■ **Your objective**: Among the records that follow, find the line with "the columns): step" and the line with "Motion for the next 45". Set down those lines and all lines between them exactly, without adding anything.

Records from a data collection
- Opening Delimiter -
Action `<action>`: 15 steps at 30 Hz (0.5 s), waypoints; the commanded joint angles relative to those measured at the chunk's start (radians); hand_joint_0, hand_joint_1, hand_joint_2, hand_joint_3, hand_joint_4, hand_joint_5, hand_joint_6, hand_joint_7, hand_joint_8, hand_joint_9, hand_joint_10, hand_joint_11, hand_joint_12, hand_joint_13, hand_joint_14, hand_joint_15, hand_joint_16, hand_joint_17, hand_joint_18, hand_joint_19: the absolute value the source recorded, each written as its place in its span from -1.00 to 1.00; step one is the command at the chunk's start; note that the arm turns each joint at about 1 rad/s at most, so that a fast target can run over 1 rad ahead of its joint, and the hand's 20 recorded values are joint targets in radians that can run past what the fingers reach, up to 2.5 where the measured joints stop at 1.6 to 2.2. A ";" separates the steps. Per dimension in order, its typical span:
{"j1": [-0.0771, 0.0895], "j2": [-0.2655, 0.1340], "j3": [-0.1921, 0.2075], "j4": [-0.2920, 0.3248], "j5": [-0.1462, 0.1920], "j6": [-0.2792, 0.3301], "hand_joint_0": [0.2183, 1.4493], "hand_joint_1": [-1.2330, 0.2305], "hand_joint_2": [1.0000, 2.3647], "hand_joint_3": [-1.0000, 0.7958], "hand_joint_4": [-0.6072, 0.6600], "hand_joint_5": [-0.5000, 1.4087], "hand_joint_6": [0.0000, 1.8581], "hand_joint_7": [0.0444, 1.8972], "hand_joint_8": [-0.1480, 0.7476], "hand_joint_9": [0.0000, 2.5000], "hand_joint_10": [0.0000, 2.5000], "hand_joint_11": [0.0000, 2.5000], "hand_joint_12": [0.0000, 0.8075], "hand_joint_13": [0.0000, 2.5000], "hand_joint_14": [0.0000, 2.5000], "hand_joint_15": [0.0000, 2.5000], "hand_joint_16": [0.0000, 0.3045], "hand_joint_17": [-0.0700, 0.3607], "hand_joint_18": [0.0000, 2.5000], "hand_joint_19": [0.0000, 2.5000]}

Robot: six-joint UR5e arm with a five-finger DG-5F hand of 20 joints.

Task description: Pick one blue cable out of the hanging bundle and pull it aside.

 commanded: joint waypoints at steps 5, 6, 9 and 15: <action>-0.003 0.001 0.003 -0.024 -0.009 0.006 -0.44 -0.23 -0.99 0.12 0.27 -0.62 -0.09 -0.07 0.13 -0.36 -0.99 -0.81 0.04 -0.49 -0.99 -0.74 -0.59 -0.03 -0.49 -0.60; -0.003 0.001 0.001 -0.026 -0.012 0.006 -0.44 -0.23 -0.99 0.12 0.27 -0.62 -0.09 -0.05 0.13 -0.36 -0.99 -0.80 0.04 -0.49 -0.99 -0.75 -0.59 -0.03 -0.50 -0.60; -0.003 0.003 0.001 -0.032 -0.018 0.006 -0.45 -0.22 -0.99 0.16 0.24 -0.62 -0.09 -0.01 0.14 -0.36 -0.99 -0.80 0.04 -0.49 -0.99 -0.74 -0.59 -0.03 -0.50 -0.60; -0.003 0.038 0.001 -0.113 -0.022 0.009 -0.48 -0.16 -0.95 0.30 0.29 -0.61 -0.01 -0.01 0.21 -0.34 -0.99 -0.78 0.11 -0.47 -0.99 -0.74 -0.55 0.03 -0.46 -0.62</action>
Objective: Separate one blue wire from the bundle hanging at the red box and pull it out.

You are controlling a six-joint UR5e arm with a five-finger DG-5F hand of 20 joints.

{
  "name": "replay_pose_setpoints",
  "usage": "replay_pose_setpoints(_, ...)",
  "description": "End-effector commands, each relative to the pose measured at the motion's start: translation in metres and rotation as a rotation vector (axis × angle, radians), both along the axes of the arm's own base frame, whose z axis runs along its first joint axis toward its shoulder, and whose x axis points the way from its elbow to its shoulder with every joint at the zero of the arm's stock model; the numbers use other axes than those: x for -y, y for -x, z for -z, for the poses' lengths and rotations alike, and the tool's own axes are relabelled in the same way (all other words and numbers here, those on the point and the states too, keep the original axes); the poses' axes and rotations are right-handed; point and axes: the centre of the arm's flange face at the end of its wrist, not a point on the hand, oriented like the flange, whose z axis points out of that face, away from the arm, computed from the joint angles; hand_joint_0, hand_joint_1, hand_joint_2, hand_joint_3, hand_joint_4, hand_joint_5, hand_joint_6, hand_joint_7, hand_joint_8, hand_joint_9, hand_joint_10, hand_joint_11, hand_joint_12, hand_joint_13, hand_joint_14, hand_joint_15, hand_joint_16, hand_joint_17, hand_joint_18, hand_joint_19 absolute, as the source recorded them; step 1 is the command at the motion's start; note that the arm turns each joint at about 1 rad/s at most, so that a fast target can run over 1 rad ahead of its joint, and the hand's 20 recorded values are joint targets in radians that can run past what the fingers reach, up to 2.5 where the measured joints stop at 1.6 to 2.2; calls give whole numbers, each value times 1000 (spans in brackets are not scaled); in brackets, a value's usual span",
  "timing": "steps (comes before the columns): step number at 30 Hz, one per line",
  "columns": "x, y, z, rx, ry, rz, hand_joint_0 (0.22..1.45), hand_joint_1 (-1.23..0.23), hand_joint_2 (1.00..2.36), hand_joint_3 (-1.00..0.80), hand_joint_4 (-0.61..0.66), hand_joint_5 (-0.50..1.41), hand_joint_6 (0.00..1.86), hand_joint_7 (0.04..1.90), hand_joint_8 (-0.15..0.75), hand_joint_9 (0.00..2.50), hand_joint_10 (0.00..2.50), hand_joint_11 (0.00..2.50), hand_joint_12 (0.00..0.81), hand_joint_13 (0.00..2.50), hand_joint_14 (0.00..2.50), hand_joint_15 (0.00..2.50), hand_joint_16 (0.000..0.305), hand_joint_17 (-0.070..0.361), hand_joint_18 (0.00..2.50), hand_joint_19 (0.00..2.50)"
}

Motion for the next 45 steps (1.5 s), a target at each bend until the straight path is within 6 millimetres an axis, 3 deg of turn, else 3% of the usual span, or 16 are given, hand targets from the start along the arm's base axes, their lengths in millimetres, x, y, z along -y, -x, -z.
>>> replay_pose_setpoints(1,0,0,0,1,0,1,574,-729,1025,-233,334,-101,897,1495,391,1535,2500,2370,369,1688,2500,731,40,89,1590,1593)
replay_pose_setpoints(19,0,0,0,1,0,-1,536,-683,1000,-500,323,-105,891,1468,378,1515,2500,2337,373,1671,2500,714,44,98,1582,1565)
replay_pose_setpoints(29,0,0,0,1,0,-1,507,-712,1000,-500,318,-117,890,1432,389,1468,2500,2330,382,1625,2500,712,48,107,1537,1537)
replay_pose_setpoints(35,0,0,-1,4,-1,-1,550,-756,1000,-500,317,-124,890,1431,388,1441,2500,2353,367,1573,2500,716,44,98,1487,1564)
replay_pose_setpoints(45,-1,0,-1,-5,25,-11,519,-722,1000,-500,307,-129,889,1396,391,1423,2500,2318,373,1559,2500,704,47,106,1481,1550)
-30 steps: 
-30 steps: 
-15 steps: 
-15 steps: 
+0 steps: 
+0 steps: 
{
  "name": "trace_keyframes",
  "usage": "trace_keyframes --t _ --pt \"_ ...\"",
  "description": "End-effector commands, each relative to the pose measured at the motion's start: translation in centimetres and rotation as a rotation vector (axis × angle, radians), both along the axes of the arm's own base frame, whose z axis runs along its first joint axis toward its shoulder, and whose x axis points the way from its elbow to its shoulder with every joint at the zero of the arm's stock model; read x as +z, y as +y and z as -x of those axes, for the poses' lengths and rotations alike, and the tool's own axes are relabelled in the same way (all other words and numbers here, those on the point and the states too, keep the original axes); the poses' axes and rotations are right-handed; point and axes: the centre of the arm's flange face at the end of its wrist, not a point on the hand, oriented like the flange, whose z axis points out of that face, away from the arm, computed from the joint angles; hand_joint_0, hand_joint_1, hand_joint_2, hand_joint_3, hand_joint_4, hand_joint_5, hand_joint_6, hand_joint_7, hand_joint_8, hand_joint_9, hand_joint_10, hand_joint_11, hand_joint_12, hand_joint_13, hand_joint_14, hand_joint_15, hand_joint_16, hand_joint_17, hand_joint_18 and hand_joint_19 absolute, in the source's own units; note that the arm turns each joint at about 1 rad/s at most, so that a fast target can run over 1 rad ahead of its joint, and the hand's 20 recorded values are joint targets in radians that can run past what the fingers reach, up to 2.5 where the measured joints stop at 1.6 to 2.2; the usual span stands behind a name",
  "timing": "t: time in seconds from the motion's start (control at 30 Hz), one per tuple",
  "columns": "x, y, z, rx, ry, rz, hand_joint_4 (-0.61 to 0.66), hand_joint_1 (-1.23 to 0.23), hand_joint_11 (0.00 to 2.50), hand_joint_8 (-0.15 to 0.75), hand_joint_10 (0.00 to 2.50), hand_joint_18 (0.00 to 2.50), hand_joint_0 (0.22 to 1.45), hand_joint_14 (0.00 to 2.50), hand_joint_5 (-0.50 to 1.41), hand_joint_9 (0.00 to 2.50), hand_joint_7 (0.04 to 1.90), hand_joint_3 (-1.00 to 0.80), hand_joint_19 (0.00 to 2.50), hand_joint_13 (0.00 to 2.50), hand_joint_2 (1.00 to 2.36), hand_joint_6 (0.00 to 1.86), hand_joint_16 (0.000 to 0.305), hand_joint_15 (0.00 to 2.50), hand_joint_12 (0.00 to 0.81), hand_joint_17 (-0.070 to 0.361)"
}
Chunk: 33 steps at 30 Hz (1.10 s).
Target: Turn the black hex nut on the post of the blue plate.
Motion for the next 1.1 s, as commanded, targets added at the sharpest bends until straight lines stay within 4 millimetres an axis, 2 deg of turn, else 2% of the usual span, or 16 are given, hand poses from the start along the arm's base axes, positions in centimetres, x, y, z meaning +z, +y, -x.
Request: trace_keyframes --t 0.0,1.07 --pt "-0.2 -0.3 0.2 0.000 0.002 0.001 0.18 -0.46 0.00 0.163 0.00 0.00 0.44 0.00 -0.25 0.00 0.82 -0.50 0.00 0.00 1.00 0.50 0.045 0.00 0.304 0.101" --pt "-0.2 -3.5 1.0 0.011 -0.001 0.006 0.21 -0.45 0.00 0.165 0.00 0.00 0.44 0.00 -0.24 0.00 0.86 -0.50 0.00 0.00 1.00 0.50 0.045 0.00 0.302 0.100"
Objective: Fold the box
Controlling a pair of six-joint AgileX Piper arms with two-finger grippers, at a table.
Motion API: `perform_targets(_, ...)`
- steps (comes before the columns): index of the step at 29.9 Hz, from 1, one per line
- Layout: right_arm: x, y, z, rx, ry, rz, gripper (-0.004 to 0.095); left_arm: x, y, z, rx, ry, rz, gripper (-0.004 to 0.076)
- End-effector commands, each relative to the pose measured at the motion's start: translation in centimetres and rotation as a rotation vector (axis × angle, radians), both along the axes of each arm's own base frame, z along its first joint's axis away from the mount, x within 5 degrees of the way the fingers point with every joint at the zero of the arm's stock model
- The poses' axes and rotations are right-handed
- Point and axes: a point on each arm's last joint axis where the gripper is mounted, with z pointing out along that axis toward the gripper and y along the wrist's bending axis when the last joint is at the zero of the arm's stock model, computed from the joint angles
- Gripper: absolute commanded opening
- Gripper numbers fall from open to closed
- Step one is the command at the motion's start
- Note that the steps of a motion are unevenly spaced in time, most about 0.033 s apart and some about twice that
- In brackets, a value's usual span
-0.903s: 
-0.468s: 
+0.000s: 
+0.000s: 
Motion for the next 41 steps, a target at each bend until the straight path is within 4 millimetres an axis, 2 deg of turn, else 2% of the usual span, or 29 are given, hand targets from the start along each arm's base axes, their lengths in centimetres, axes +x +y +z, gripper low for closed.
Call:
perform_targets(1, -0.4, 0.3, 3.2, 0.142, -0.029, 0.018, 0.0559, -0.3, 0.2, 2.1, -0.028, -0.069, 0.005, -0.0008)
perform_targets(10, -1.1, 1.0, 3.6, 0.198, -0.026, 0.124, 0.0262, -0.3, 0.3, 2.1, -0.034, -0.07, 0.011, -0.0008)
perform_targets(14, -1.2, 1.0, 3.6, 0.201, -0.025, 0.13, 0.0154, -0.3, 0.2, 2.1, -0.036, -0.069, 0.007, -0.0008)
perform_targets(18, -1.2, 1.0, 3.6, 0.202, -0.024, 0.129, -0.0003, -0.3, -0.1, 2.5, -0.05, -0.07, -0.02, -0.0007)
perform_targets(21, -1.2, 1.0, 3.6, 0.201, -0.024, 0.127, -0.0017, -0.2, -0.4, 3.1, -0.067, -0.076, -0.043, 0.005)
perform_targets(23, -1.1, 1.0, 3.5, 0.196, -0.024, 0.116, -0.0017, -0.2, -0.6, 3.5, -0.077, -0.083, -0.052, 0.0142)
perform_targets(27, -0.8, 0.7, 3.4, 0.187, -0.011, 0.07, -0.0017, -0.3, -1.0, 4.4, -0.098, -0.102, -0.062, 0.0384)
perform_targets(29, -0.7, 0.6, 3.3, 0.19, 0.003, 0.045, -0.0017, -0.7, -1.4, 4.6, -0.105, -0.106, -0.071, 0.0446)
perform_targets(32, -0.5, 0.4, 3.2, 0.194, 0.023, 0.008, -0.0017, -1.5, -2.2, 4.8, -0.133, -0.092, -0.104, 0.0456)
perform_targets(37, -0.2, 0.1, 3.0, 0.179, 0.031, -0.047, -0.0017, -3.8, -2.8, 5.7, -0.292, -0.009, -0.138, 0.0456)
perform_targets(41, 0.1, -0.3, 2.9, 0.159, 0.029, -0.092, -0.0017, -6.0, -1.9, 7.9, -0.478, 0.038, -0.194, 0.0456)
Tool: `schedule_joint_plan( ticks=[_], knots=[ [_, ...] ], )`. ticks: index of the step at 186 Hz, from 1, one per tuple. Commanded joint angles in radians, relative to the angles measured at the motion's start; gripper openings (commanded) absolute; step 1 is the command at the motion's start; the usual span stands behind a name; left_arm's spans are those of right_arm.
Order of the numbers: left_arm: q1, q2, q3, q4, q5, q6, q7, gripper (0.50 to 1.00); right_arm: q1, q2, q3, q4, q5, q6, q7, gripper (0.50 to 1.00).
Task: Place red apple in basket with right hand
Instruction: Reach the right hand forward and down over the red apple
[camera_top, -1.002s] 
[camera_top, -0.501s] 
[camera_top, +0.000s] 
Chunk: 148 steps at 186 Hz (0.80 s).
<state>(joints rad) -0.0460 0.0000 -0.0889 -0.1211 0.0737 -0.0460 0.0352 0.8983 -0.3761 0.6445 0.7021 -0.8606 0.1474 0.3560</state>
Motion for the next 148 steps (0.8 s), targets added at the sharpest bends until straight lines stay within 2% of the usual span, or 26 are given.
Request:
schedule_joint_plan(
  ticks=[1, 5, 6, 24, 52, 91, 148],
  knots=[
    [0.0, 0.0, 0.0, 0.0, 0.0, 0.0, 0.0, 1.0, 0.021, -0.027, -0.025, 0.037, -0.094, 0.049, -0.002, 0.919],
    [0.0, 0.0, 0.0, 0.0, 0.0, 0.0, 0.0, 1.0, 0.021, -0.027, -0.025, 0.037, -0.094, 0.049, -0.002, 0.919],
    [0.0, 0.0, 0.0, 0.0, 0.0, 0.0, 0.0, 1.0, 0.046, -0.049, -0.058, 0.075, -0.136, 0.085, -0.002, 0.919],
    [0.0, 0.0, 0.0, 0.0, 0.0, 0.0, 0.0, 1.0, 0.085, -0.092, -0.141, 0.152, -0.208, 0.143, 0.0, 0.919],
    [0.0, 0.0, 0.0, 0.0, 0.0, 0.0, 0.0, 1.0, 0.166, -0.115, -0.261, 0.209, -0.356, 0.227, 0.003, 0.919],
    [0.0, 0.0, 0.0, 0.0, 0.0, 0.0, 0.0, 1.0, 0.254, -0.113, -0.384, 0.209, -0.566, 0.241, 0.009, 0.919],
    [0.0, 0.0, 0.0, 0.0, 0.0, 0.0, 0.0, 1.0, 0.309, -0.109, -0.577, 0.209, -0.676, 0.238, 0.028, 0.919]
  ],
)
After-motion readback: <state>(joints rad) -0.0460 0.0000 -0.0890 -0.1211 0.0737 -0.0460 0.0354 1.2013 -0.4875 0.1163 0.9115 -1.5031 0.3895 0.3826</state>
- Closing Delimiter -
■ **Expected answer**:
  "timing": "steps (comes before the columns): step number at 30 Hz, one per line",
  "columns": "x, y, z, rx, ry, rz, hand_joint_0 (0.22..1.45), hand_joint_1 (-1.23..0.23), hand_joint_2 (1.00..2.36), hand_joint_3 (-1.00..0.80), hand_joint_4 (-0.61..0.66), hand_joint_5 (-0.50..1.41), hand_joint_6 (0.00..1.86), hand_joint_7 (0.04..1.90), hand_joint_8 (-0.15..0.75), hand_joint_9 (0.00..2.50), hand_joint_10 (0.00..2.50), hand_joint_11 (0.00..2.50), hand_joint_12 (0.00..0.81), hand_joint_13 (0.00..2.50), hand_joint_14 (0.00..2.50), hand_joint_15 (0.00..2.50), hand_joint_16 (0.000..0.305), hand_joint_17 (-0.070..0.361), hand_joint_18 (0.00..2.50), hand_joint_19 (0.00..2.50)"
}

Motion for the next 45 steps (1.5 s), a target at each bend until the straight path is within 6 millimetres an axis, 3 deg of turn, else 3% of the usual span, or 16 are given, hand targets from the start along the arm's base axes, their lengths in millimetres, x, y, z along -y, -x, -z.

What this exercise asked for has been supplied.